The Siren Call of the Package
By Harish Barthwal: The mad race for profiteering career among the engineering, management and media pass-outs in particular augurs bad for them and for the society at large. In umpteen cases, such children start earning almost equivalent to, if not higher than what the main bread earner of the family is drawing at the fag end of his service period. The high package at the outset upsets the youngster’s frame. He becomes materialistic, with scant regard for kinships, relationships and age. His spending priorities change. He starts believing, one - that a hefty packet does not make him great, he is great; two - that the quality of life is determined by the size of the package; and three - that parents throughout their life, did nothing, they were never wise enough! Why else were they so often subjected to hardships and penury?

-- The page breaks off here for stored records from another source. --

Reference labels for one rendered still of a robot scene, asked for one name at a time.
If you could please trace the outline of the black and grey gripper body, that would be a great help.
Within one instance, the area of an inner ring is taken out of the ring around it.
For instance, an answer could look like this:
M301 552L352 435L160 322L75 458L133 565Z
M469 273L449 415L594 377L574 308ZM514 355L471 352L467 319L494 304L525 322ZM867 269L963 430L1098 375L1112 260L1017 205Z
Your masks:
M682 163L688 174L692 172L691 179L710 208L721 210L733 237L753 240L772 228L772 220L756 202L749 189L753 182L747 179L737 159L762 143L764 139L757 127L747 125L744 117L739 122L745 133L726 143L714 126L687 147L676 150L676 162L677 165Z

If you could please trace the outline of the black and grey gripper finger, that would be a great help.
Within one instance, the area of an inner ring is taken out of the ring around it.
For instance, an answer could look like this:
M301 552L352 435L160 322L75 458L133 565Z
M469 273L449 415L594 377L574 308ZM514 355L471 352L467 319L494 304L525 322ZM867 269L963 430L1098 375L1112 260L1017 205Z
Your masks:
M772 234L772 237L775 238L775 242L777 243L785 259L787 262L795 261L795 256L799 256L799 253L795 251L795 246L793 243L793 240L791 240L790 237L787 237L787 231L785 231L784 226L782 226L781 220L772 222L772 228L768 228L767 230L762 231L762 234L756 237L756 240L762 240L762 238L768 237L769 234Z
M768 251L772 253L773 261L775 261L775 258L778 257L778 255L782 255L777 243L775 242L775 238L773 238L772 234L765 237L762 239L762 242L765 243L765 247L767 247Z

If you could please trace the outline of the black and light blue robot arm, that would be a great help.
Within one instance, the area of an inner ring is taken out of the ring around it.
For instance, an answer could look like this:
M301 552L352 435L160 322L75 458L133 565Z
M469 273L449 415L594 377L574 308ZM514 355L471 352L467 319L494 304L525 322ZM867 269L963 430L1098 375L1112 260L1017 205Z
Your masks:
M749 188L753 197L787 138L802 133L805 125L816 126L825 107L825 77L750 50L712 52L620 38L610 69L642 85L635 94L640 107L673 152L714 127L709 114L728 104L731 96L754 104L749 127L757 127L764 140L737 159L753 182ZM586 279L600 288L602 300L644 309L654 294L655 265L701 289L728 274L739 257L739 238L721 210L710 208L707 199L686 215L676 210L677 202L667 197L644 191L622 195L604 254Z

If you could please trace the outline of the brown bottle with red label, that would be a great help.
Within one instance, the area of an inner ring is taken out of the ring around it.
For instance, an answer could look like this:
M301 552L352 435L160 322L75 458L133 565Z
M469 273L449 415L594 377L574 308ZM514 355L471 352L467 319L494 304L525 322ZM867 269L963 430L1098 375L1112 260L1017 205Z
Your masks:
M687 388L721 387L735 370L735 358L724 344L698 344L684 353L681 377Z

Hardly does it occur to the youngsters that shelling out the necessary funds for their education and nurturance was not easy for the parents or guardians, that they sacrificed many of their pleasures in the interest of educating and up keeping their young ones for the good future of their children, that they did not want their offspring to be subjected to hardships which they presumably faced. The worst manifestation of fat package has been a general disregard for age and family ties. Many elders can be witnessed to bemoan in private, if not publicly, the impunity and arrogance with which the young one talks, acts or behaves with those who so long held him part & parcel of their heart.
The sensible elders are learning to bear with this unsavory truth; else they would break down. The wisdom perhaps lies in accepting that each person has come to this earth with a distinct body and mind, and after a certain age, it is always advisable to let him or her a free play unless your intervention is overtly solicited. The bliss of life lies in harmony, and not in issuing public notifications disowning the son and daughter-in-law from movable and immovable assets. The best recourse to peace and harmony in the sunset of life is, reverting to take care of one’s own self now, a task so essential, yet remaining neglected for so long.